COVID19 and Oil Prices
By Renata Lee — French and Management student at King’s College London
Since oil’s sharp decline back in April, prices have since recovered and somewhat stabilised. Price action has been fairly range bound with the low from the 28th February 2020 creating the upper side of the range and the 11th March 2020 high creating what appears to be the lower side of the range. I’ll have a look at the impact that COVID19 has had on price since April lows and where we could be heading over the next few months.
The main star of the show this year, without a doubt, has been the virus. As the virus eased its course and countries began to reopen, price action began to look slightly bullish with hopes that demand would eventually pick up. This being said, the impact the virus left on demand continued to be felt dramatically. Recently, with the resurgence of cases through Western Europe, countries turn to stricter restrictions with talks of potential second lockdowns, causing jitters in a market where demand outlook remains uncertain. However, I expect much of a virus resurgence fears and potential second lockdowns are already priced into markets, so a price shock is unlikely, unless a large majority of European countries lockdown unexpectedly.

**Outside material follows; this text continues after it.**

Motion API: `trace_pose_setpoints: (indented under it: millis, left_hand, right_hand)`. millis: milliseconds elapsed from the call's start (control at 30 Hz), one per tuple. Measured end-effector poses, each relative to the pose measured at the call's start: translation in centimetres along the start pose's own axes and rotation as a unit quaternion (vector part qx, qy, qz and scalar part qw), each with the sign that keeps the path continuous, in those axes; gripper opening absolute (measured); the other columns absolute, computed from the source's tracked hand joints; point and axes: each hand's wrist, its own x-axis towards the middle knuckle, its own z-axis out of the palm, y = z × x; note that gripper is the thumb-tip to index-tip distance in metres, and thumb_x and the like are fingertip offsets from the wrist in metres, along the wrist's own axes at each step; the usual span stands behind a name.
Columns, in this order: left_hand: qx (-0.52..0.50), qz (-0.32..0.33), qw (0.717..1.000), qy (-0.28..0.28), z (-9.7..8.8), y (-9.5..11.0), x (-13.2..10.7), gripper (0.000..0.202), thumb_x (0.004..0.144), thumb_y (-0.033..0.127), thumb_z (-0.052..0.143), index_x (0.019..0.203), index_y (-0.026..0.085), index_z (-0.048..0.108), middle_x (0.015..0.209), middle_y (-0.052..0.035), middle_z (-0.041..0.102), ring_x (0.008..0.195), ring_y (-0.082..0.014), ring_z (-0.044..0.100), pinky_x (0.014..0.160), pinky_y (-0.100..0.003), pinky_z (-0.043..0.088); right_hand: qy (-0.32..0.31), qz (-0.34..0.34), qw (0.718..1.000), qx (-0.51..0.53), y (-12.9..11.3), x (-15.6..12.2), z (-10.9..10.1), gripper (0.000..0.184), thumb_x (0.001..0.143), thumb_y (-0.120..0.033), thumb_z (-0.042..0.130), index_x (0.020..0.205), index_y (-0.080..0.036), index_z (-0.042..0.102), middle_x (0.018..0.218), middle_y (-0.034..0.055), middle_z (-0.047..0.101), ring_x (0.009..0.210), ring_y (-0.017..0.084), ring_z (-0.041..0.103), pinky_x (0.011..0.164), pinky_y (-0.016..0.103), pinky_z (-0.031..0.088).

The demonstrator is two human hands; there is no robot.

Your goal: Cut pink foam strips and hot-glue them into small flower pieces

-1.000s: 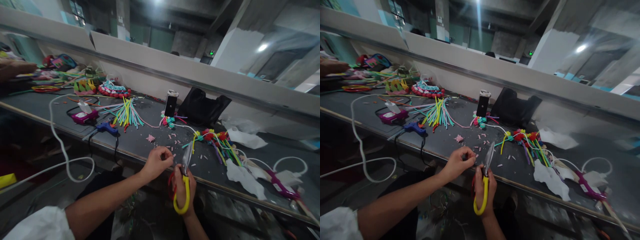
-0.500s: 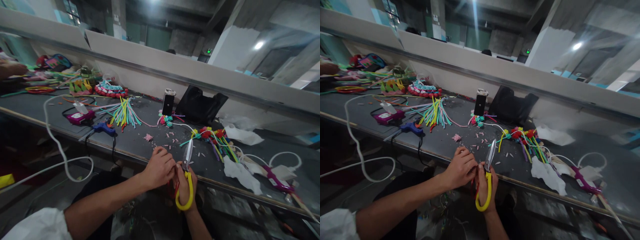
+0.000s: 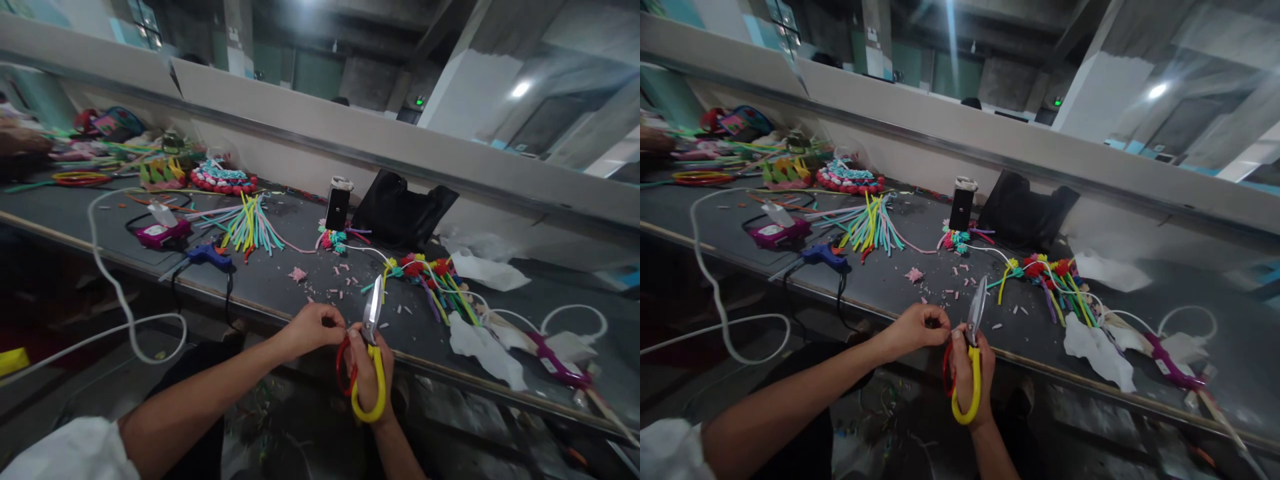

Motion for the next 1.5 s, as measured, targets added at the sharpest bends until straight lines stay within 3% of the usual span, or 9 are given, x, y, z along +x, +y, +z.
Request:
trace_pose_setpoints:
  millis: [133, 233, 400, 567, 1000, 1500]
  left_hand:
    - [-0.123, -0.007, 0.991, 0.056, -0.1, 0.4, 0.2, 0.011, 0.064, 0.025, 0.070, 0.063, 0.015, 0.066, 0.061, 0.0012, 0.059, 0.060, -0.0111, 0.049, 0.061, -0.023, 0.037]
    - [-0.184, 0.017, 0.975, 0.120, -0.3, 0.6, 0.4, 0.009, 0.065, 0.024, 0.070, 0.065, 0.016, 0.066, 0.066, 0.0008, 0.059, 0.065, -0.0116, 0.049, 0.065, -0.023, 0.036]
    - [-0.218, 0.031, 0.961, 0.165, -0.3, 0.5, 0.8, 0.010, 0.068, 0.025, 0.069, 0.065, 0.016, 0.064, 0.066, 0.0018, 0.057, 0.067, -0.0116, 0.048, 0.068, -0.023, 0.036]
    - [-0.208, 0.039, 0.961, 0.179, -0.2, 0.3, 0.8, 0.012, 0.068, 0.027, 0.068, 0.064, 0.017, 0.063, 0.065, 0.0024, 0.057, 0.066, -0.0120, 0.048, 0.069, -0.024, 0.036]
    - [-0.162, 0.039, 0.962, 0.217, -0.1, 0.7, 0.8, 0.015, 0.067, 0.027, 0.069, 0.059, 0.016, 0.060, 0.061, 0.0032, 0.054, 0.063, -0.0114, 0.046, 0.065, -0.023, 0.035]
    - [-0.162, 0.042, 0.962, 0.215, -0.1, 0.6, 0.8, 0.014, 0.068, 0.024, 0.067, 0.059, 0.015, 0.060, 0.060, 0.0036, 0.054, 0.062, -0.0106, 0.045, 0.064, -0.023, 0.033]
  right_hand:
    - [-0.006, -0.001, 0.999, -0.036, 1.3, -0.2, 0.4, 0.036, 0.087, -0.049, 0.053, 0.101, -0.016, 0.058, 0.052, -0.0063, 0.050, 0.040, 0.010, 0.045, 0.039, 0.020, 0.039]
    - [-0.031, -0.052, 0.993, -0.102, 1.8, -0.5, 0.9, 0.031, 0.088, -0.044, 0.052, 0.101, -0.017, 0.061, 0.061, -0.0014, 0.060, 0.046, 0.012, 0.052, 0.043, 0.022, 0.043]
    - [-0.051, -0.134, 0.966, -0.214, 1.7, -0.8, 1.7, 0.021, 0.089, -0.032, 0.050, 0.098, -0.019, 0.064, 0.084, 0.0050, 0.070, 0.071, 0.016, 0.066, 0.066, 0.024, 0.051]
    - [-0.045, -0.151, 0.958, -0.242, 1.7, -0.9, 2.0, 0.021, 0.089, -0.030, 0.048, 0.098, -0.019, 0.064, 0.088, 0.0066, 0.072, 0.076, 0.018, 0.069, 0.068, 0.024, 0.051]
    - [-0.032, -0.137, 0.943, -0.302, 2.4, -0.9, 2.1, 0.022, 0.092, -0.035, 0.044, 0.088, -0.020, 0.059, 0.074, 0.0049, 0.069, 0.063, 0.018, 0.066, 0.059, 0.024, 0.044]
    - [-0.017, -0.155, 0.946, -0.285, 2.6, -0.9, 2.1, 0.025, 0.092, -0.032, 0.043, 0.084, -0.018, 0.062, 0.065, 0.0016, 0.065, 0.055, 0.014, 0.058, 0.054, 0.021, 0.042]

OPEC and its counterparts have done much in the way of balancing the market with record supply cuts from OPEC, which cut back around 9.7 million barrels per day of production, back in April. This helped to stabilise prices and since then, OPEC has begun to taper cuts and remained fairly positive on demand outlook, dismissing concerns that peak oil demand is close. This comes despite the International Energy Agency revising their demand outlooks to downside over the last couple months. The cartel will need to continue its delicate balancing act with reports that they may be considering cancelling planned supply increases for January which could help to continue to push prices higher.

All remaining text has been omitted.